Saved data entries
----------

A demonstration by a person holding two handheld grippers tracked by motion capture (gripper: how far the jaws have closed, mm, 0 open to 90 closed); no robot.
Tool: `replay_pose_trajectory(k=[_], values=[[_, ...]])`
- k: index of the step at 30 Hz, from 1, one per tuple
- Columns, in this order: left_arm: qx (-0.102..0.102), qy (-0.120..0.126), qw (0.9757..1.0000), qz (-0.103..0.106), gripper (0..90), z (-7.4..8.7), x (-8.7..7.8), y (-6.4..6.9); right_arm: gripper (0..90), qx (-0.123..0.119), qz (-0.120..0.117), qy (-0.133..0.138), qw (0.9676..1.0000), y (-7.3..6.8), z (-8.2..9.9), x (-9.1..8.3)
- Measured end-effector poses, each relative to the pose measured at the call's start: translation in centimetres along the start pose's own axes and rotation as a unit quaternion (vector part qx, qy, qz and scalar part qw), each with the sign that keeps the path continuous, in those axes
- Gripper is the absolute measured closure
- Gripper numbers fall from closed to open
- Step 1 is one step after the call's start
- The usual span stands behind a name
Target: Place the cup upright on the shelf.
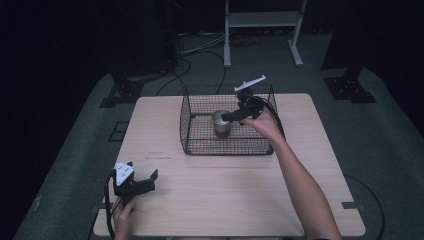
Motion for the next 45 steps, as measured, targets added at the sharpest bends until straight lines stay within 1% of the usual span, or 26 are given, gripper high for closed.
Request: replay_pose_trajectory(k=[1, 5, 7, 12, 15, 16, 18, 24, 26, 28, 29, 32, 39, 45], values=[[0.001, -0.001, 1.0000, 0.001, 0.0, 0.0, 0.0, 0.0, 5.3, -0.003, -0.004, 0.004, 1.0000, -0.2, 0.1, -0.5], [0.002, -0.002, 1.0000, 0.000, 0.0, 0.0, 0.0, 0.0, 5.3, -0.001, -0.017, 0.010, 0.9998, -0.7, 0.4, -1.8], [0.002, 0.000, 1.0000, 0.000, 0.0, 0.0, 0.0, 0.1, 5.3, -0.004, -0.020, 0.011, 0.9997, -0.9, 0.7, -2.6], [0.003, 0.000, 1.0000, 0.000, 0.0, 0.0, 0.1, 0.1, 5.3, -0.002, -0.028, 0.020, 0.9994, -1.0, 1.5, -4.4], [0.004, 0.000, 1.0000, -0.001, 0.0, 0.0, 0.1, 0.1, 5.3, -0.005, -0.031, 0.020, 0.9993, -1.1, 1.9, -5.3], [0.006, -0.002, 1.0000, -0.001, 0.0, 0.0, 0.0, 0.1, 5.4, -0.001, -0.035, 0.023, 0.9991, -1.2, 2.1, -5.7], [0.006, -0.003, 1.0000, -0.001, 0.0, 0.0, 0.1, 0.1, 5.4, -0.001, -0.040, 0.025, 0.9989, -1.3, 2.4, -6.4], [0.008, -0.001, 1.0000, -0.001, 0.0, 0.0, 0.1, 0.1, 5.4, -0.006, -0.043, 0.028, 0.9987, -1.5, 3.2, -7.8], [0.008, -0.002, 1.0000, -0.001, 0.0, 0.0, 0.1, 0.2, 5.6, -0.002, -0.046, 0.029, 0.9985, -1.6, 3.4, -8.3], [0.010, -0.004, 0.9999, -0.001, 0.0, 0.0, 0.1, 0.2, 5.6, -0.005, -0.047, 0.030, 0.9984, -1.6, 3.8, -8.6], [0.010, -0.004, 0.9999, -0.001, 0.0, 0.0, 0.1, 0.2, 5.5, -0.001, -0.049, 0.029, 0.9984, -1.7, 3.9, -8.8], [0.011, -0.004, 0.9999, -0.001, 0.0, 0.0, 0.1, 0.2, 5.6, -0.006, -0.050, 0.028, 0.9983, -1.8, 4.5, -9.2], [0.010, -0.004, 0.9999, -0.001, 0.0, 0.0, 0.1, 0.3, 5.6, -0.001, -0.053, 0.027, 0.9982, -1.8, 5.8, -10.0], [0.012, -0.004, 0.9999, -0.001, 0.0, 0.0, 0.1, 0.3, 5.6, 0.004, -0.054, 0.032, 0.9980, -1.6, 6.9, -10.8]])
Point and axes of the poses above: each handheld gripper's, and its own axes: x roughly forward along the jaws, z roughly out of its underside, y roughly to its right, the point moved 3 cm from there along x, roughly forward along the jaws, and after that the axes turned 10 degrees about y, right-handed, at the moved point
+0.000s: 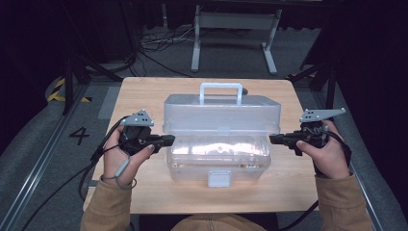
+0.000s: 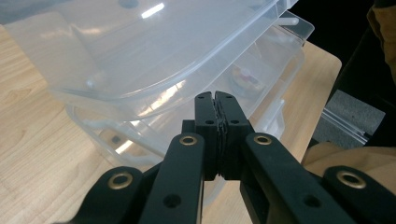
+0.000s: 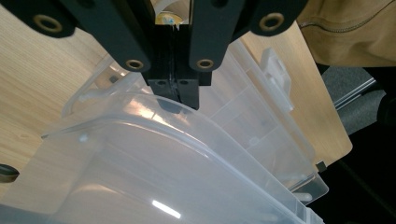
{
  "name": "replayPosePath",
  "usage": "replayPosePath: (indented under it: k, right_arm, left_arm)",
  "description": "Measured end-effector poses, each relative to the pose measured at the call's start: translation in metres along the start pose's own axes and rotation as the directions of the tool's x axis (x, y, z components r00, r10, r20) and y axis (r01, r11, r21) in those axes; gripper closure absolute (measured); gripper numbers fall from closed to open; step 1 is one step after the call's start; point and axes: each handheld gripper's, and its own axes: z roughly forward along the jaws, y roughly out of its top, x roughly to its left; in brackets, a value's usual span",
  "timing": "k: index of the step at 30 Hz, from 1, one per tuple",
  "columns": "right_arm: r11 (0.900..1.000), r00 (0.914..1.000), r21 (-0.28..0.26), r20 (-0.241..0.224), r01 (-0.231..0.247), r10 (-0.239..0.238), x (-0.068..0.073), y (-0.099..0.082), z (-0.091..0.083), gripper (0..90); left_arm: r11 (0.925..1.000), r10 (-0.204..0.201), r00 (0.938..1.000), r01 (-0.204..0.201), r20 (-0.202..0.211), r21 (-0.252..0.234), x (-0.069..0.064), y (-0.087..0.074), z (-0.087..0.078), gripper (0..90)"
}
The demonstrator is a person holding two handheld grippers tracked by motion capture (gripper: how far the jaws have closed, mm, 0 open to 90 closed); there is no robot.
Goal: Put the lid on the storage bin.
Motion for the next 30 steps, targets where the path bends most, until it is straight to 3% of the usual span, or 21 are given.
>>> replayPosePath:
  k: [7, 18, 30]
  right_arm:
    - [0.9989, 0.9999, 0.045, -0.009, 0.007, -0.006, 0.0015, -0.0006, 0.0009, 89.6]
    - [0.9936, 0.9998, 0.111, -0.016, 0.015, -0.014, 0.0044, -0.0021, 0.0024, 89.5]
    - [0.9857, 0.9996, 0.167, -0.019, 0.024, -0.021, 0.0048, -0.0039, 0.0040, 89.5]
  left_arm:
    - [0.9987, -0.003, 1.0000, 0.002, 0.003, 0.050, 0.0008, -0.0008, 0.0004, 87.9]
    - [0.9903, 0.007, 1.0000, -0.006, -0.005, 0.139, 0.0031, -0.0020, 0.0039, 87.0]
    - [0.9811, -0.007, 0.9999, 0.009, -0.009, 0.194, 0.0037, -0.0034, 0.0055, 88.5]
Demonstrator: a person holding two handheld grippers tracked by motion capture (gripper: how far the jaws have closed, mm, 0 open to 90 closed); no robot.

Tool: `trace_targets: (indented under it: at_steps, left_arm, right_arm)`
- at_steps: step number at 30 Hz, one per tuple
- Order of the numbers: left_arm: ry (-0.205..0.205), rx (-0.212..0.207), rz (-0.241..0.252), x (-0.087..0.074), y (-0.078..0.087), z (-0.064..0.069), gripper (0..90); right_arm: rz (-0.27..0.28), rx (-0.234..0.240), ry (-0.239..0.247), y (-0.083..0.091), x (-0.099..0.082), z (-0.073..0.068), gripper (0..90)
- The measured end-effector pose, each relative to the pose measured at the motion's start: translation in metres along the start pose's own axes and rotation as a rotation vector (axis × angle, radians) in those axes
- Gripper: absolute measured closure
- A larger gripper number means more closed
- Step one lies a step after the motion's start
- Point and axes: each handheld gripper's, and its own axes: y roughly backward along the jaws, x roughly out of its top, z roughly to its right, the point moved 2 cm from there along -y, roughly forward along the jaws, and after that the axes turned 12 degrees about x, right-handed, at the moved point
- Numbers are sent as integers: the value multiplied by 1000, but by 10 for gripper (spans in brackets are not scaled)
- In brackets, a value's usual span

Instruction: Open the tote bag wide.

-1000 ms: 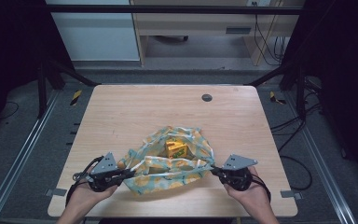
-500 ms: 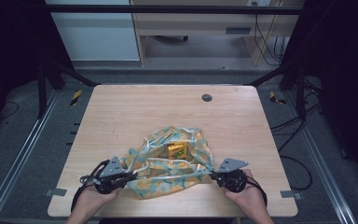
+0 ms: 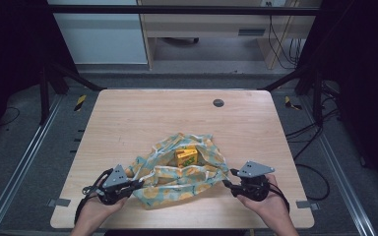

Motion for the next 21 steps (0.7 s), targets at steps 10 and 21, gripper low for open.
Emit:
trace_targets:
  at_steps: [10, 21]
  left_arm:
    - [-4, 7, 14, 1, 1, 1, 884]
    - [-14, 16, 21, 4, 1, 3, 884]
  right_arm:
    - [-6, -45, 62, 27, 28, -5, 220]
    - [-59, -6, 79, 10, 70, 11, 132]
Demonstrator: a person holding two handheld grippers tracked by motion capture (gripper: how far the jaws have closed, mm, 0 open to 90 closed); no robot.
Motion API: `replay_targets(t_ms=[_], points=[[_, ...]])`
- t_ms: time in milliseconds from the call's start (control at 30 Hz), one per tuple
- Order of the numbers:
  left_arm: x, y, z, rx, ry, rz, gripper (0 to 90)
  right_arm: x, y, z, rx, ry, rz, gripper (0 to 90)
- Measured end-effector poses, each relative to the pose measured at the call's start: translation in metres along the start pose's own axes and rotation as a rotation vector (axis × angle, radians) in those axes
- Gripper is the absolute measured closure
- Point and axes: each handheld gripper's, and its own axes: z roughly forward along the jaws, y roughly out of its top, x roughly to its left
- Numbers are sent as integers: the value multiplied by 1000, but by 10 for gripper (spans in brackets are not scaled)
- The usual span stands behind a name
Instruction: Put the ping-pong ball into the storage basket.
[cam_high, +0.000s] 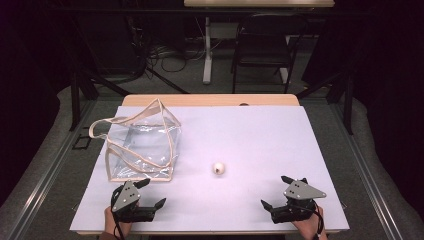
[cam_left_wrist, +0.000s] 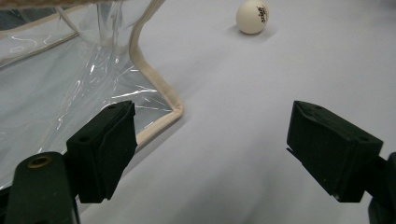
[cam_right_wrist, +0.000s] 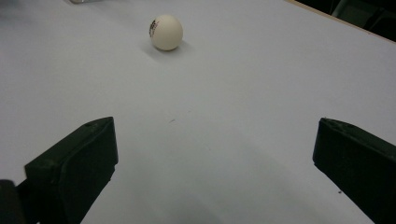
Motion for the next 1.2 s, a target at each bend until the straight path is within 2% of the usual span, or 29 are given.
replay_targets(t_ms=[567,800,1200], points=[[0,-1,-3,-11,10,-1,161,4,4,5,16,11,-17,0],[0,-1,-1,-4,8,1,161,4,11,5,11,25,-5,0],[0,-1,-1,-6,7,3,161,6,26,18,44,45,-11,0]])
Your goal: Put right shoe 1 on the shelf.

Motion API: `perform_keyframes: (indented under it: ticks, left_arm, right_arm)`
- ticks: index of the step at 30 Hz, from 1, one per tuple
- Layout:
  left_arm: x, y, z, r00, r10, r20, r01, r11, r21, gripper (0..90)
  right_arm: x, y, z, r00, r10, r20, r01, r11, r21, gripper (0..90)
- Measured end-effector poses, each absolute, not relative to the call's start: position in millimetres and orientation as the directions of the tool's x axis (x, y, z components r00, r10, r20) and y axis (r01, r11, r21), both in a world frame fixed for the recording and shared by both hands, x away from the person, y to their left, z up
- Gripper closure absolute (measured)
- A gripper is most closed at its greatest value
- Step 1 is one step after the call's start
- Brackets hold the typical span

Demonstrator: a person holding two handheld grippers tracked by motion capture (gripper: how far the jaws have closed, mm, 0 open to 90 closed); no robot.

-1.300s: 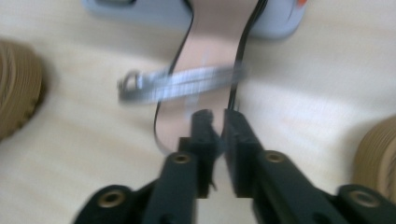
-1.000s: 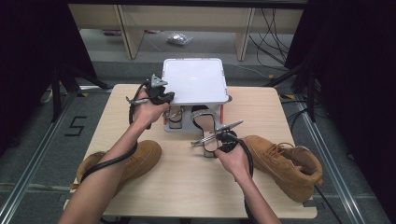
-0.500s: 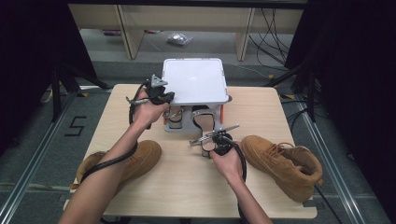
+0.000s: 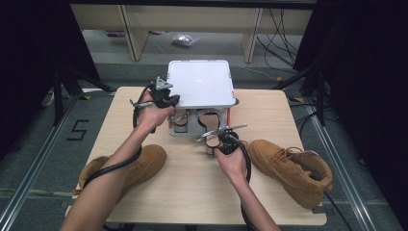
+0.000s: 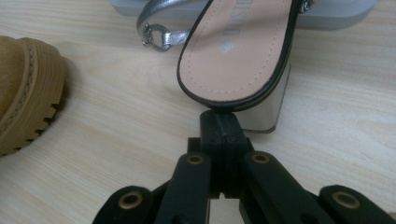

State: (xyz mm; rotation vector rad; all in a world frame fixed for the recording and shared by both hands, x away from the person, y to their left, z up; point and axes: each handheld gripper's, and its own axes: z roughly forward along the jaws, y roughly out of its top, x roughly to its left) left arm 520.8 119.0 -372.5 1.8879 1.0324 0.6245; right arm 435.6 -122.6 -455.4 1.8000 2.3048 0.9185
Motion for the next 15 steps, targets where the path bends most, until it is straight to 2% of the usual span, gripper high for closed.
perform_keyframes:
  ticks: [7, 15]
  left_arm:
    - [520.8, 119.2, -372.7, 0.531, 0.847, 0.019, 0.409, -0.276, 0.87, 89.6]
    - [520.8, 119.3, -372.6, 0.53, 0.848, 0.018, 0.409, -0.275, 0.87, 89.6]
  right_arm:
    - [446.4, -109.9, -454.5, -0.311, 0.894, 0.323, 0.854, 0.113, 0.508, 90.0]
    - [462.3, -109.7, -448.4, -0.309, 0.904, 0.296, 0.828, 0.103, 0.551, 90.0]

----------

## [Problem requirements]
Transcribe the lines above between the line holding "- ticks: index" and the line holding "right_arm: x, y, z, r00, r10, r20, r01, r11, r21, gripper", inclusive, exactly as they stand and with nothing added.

## [Task output]
- ticks: index of the step at 30 Hz, from 1, one per tuple
- Layout:
  left_arm: x, y, z, r00, r10, r20, r01, r11, r21, gripper (0..90)
  right_arm: x, y, z, r00, r10, r20, r01, r11, r21, gripper (0..90)

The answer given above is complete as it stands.